Alternatively, if there is a pacman only solution, that involves some mirrored meta in the repository, that is something else entirely, and should probably be talked about on the pacman dev list, so as to make it as distribution neutral as possible.
As I've said already, I really don't think this feature belongs in pacman. Obviously you can draw the connection with the -Ql operation, and the fact that we have -Ss, but this is something a bit different than that and I see it as feature creep. -Dan
On Jan 25, 2008 6:40 PM, Dan McGee <dpmcgee@gmail.com> wrote:
[...] this is something a bit different than that and I see it as feature creep.
-Dan
After a lil thinking, I agree that this doesn't belong in pacman. I also feel this is an important tool people should have offline. Maybe just a entirely new script that searches a provided filelist, or goes to a default location? Something like the following sounds appealing to me: pacman -s findpkgfile # or whatever else would be a good name findpkgfile -y # download filelists from some given mirror findpkgfile '/lib/libyourmom.so.hot' => yourmom-5.2-2 Then we can add fun functionality and features to THAT script instead of pacman. One that comes to mind is asking if you'd like to install the found package that contains/owns the file, etc. Thought I'd document my thoughts. // jeff -- . : [ + carpe diem totus tuus + ] : .

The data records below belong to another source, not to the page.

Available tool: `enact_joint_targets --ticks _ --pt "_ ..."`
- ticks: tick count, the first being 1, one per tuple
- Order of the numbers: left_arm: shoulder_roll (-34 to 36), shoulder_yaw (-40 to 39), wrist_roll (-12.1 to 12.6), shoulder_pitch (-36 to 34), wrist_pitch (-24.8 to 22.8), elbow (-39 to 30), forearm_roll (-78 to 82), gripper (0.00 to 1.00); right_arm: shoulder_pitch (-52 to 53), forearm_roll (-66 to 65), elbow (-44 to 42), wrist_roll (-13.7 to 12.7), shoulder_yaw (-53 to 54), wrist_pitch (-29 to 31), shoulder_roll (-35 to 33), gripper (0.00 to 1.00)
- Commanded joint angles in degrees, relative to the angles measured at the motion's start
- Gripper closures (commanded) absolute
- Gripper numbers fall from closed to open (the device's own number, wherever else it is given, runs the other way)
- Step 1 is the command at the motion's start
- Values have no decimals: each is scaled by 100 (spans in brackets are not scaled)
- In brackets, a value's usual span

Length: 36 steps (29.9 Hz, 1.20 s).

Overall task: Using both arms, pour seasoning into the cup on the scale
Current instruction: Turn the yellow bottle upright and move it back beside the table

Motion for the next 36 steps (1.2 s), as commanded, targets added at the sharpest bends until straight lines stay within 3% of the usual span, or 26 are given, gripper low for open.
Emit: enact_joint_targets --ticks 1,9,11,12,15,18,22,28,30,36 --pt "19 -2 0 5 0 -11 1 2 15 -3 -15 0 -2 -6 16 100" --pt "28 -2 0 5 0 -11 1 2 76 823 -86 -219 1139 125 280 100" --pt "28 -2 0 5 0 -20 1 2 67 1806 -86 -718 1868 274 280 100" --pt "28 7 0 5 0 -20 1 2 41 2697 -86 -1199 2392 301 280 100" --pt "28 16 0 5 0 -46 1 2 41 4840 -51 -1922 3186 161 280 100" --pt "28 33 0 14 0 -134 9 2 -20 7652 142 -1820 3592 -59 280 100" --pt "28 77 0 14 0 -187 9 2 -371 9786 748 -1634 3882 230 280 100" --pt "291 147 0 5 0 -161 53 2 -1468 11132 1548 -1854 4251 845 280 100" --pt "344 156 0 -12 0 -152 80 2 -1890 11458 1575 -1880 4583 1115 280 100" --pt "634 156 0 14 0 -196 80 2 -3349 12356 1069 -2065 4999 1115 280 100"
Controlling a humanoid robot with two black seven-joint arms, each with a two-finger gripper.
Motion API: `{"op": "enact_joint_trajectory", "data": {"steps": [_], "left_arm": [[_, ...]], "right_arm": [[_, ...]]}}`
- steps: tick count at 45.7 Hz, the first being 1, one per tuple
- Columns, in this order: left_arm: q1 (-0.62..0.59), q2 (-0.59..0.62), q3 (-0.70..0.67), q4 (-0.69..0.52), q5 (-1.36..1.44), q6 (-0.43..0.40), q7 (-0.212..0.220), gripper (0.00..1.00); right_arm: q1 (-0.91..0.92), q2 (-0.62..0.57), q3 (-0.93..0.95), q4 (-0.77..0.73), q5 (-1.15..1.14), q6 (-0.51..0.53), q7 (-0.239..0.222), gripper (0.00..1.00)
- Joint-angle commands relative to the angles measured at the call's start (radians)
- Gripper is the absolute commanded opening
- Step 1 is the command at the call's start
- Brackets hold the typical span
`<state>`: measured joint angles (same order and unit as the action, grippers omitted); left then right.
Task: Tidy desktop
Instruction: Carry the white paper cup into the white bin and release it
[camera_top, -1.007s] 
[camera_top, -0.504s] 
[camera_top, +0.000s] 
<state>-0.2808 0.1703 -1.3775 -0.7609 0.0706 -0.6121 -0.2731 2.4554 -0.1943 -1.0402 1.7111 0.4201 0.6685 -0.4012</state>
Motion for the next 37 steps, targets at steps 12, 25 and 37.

On Fri, Jan 25, 2008 at 07:48:37PM -0500, Jeff Mickey <jeff@archlinux.org> wrote:
After a lil thinking, I agree that this doesn't belong in pacman.
i think the bigger problem is that the file list for all pkgs is quite big (no, i haven't made a test on the size, just guessing).
I also feel this is an important tool people should have offline.
do you have a mirror on your own computer? if not, searching offline is not so important. (i think the bigger benefit is that you could search from command-line. - which can be handy when you don't want to suck with elinks and you don't have x.)
findpkgfile -y # download filelists from some given mirror
from where? if the filelist database is outdated, it makes no sense, so if it's not supported by the maintainers of the give repo keeping it up to date is quite problematic imho. - VMiklos
On Jan 26, 2008 6:59 PM, Miklos Vajna <vmiklos@frugalware.org> wrote:
On Fri, Jan 25, 2008 at 07:48:37PM -0500, Jeff Mickey <jeff@archlinux.org> wrote:
I also feel this is an important tool people should have offline.
do you have a mirror on your own computer? if not, searching offline is not so important. (i think the bigger benefit is that you could search from command-line. - which can be handy when you don't want to suck with elinks and you don't have x.)
By offline, I meant it it shouldn't query a server every time someone does a search, I think it should be from a local file on your computer. Increasing the load on mirrors etc would be a bad idea.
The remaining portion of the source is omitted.